Der Kommissar spielte mit dem Dreispitz, der auf seinem Schoß lag, und nickte bedächtig. »Sie stammt vom Pariser Stadtrat Monsieur Louvert. Es heißt, Sie haben seine Tochter vergewaltigt.«
»Jacqueline?«, entfuhr es ihm fassungslos. »Hat sie das behauptet?« Seine Hände begannen zu zittern.
»Legt ihm das Eisen an«, befahl der Kommissar.
»Nein! Warten Sie! Das ist eine gemeine Intrige! Ich bin unschuldig!«
Einer der Männer löste das klirrende Handeisen von seinem Gürtel, während der andere Etiennes Arme auf den Rücken drehte.
»Vater! Tu doch etwas, hilf mir.«
»Es gibt für uns keinen Grund, an Louverts Worten zu zweifeln. Ich rate Ihnen dringlichst, sich mit Ihren Äußerungen zurückzuhalten. Das arme Mädchen ist durch Sie bereits für sein Leben gezeichnet.«
»Sie lügt, diese verdammte Hure!« Etienne versuchte sich zu widersetzen, doch der Mann hinter ihm drückte seinen Oberkörper unbeeindruckt auf die Tischplatte, während der zweite ihm das Eisen um die Handgelenke legte.
Etiennes Herz raste vor Zorn und Angst so schnell, dass er glaubte, jeden Augenblick ohnmächtig zu werden. »Merken Sie denn nicht, was hier vor sich geht? Sie will sich an mir rächen!«, knurrte er. »Glauben Sie mir bitte!«
Irgendwie hatte Jacqueline ihrem Vater ihren dicker werdenden Bauch erklären müssen, der unaufhaltsam wuchs. Was lag also näher, ihn als Frauenschänder zu bezichtigen und somit ihren Hals aus der Schlinge zu ziehen? Für die anderen schien alles nur zu offensichtlich. Er war ein Mann, der seine Triebe nicht unter Kontrolle hatte und über ein reizendes, junges Mädchen hergefallen war, um seine perverse Lust an ihr zu befriedigen. Sie war ein hilfloses, unschuldiges Lämmchen.
»Wir nehmen Ihre Aussage zu Protokoll. Jetzt werden Sie uns erst einmal nach Paris begleiten.« Etienne wurde an seinen Ketten hochgerissen und zur Tür gestoßen.

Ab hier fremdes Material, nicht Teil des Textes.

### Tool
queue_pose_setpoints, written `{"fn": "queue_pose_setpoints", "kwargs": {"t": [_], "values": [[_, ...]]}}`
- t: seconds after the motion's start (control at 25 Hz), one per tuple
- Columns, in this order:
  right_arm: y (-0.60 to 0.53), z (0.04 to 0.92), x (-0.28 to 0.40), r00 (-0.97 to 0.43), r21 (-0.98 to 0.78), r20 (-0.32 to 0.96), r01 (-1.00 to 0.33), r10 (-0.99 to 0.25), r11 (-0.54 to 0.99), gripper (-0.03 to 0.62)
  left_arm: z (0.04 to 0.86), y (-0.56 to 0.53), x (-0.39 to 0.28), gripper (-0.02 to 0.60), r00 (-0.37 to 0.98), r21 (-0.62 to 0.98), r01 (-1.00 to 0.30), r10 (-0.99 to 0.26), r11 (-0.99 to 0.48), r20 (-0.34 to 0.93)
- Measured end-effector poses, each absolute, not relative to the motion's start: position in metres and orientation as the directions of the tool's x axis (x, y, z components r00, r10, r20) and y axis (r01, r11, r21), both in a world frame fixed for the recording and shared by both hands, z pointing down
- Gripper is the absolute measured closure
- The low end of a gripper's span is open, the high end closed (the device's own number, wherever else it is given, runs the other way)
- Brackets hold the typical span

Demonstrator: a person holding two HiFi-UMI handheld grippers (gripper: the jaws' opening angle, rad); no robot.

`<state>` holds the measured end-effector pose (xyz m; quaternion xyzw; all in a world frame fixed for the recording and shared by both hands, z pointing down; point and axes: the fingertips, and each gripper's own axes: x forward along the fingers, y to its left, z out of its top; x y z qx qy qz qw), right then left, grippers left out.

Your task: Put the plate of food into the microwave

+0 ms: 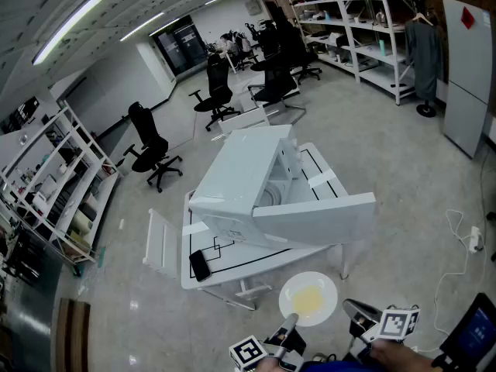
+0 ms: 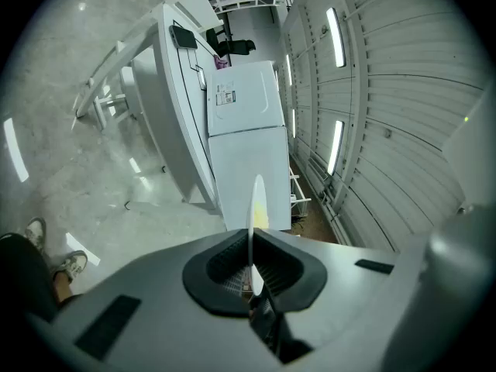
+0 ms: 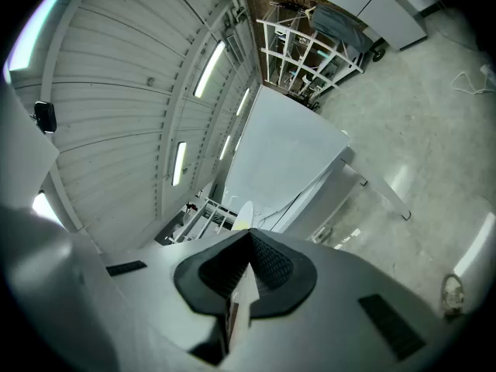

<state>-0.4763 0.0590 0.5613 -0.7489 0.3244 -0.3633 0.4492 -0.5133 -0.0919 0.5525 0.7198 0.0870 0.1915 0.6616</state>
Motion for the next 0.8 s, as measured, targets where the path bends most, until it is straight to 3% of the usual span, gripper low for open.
{"fn": "queue_pose_setpoints", "kwargs": {"t": [0.12, 0.8], "values": [[0.056, 0.554, -0.475, 0.519, -0.906, 0.202, -0.222, -0.83, -0.36, 0.594, 0.551, -0.088, -0.515, 0.565, 0.911, 0.987, -0.121, 0.384, -0.106, 0.153], [0.07, 0.563, -0.499, 0.584, -0.918, 0.251, -0.108, -0.772, -0.381, 0.595, 0.553, -0.079, -0.528, 0.565, 0.877, 0.986, -0.115, 0.455, -0.118, 0.157]]}}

Der Kommissar erhob sich, strich seinen Mantel glatt, setzte den Dreispitz auf und nickte seinen Männern zu. »Gehen wir.«
»Vater! Du musst mir glauben, Vater!«
Aber der alte Poméroy zeigte seinem Sohn die kalte Schulter. Etienne wurde hinausgeschafft. Seine Verhaftung erregte viel Aufmerksamkeit. Die Leute sammelten sich um die fensterlose Kutsche und schüttelten voller Entsetzen den Kopf. Niemand hätte gedacht, dass sich der junge Poméroy jemals etwas zu schulden kommen lassen würde, war er doch für die meisten ein leuchtendes Vorbild gewesen. Ganz wie der Herr Vater es war, hilfsbereit und anständig. Nun drang die Erkenntnis zu den Menschen vor, dass sie sich in Etienne getäuscht hatten. Etienne selbst wusste, dass es viel Gerede geben würde, das nicht nur ihn, sondern auch seine Familie in Verruf brachte. Gerüchte verbreiteten sich schnell in Gagnion.

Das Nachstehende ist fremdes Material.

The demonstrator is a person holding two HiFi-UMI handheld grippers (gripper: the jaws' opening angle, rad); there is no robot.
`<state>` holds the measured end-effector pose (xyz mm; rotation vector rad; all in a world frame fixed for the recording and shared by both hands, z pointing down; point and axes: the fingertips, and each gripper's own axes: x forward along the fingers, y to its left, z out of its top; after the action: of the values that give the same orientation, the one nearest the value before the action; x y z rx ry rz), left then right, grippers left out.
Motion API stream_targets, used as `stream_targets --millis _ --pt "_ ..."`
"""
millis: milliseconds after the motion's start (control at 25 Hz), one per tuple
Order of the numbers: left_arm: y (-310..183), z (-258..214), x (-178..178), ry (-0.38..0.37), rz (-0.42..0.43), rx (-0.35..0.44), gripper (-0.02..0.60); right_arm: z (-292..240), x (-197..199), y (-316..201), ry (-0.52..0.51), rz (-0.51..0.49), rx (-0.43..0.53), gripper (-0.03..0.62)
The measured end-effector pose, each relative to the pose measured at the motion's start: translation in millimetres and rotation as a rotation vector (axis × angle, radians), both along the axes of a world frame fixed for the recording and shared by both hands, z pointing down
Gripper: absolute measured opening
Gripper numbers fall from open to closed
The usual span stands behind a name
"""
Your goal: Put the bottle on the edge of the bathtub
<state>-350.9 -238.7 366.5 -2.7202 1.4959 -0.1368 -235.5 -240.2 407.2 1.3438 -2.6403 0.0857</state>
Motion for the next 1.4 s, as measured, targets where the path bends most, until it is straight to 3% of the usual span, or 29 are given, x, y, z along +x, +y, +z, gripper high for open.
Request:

Nun blickte er einem ungewissen Schicksal entgegen. Wahrscheinlich würde man ihn inhaftieren oder schlimmer noch, er würde am Galgen baumeln, für eine Tat, die er nicht begangen hatte!
9. KAPITEL
Frankreich, 1754
Ein Jahr war vergangen, seit Beaumont Julien in sein Haus aufgenommen hatte. Der Doktor hatte mit Fleiß und Geduld geschafft, was bisher keinem seiner Kollegen gelungen war. Er hatte einen Wolfsmenschen zivilisiert, der fernab der Gesellschaft aufgewachsen war. Monat für Monat hatte er Julien unterrichtet. Zuerst in den einfachen Dingen, die man auch einem Kind beibrachte. Die Sprache, das Benehmen, der aufrechte Gang. Dann die anspruchsvolleren Fähigkeiten wie Lesen, Schreiben und Rechnen.

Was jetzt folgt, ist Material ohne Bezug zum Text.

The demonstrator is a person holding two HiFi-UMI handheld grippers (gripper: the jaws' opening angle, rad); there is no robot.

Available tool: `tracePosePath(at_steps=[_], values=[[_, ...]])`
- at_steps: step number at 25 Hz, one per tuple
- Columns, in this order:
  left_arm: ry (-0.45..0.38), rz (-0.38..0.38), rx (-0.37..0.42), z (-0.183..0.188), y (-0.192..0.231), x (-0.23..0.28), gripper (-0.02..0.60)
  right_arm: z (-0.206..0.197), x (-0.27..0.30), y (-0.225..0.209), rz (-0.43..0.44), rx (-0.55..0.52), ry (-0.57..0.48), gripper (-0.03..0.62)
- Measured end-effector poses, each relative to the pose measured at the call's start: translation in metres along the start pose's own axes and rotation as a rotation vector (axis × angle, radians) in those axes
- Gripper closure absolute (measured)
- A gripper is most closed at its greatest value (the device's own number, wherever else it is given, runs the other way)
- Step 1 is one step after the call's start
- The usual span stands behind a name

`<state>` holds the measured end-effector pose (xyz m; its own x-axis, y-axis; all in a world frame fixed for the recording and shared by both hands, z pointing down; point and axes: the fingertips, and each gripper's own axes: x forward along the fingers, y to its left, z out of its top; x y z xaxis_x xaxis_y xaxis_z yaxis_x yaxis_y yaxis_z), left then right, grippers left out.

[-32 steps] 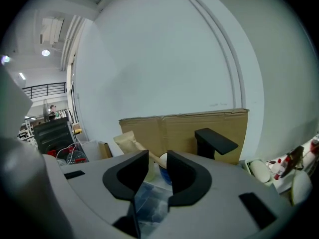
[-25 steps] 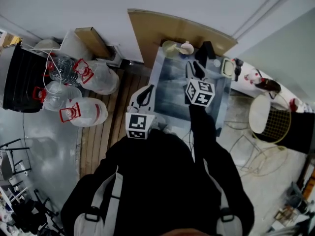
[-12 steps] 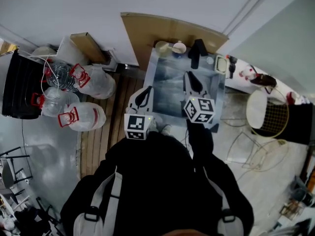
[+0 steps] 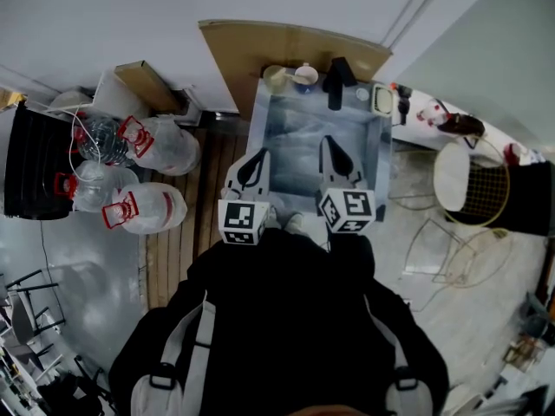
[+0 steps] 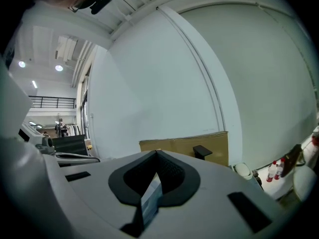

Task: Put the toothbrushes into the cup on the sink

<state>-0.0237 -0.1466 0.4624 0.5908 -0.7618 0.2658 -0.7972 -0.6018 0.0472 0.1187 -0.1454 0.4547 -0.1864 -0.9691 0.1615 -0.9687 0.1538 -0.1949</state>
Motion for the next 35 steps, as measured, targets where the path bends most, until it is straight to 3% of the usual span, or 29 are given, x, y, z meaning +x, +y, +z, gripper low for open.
tracePosePath(at_steps=[12,35], values=[[-0.016,-0.031,0.012,-0.004,-0.007,-0.009,0.58,-0.016,-0.037,0.016,-0.015,-0.017,0.019,0.592],[0.018,-0.046,0.012,-0.021,-0.016,-0.007,0.58,-0.029,-0.055,-0.003,-0.08,-0.028,0.059,0.592]])
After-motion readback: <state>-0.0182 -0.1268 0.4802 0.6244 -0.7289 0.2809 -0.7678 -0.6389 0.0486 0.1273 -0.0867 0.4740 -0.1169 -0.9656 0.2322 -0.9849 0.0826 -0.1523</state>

Durch einen Zufall waren sie auf eine Spur gestoßen, die in seine Vergangenheit zu führen schien, als sie einen Spaziergang durch den Wald von Gagnion unternahmen und Julien plötzlich mehrere Orte wiedererkannte. Dies erklärte in Beaumonts Augen auch, wieso er damals auf dem Jahrmarkt von Gagnion einen Fluchtversuch unternommen hatte. Die Umgebung, durch die sie seinerzeit gereist waren, um in die kleine Pariser Vorstadt zu gelangen, war ihm vertraut erschienen.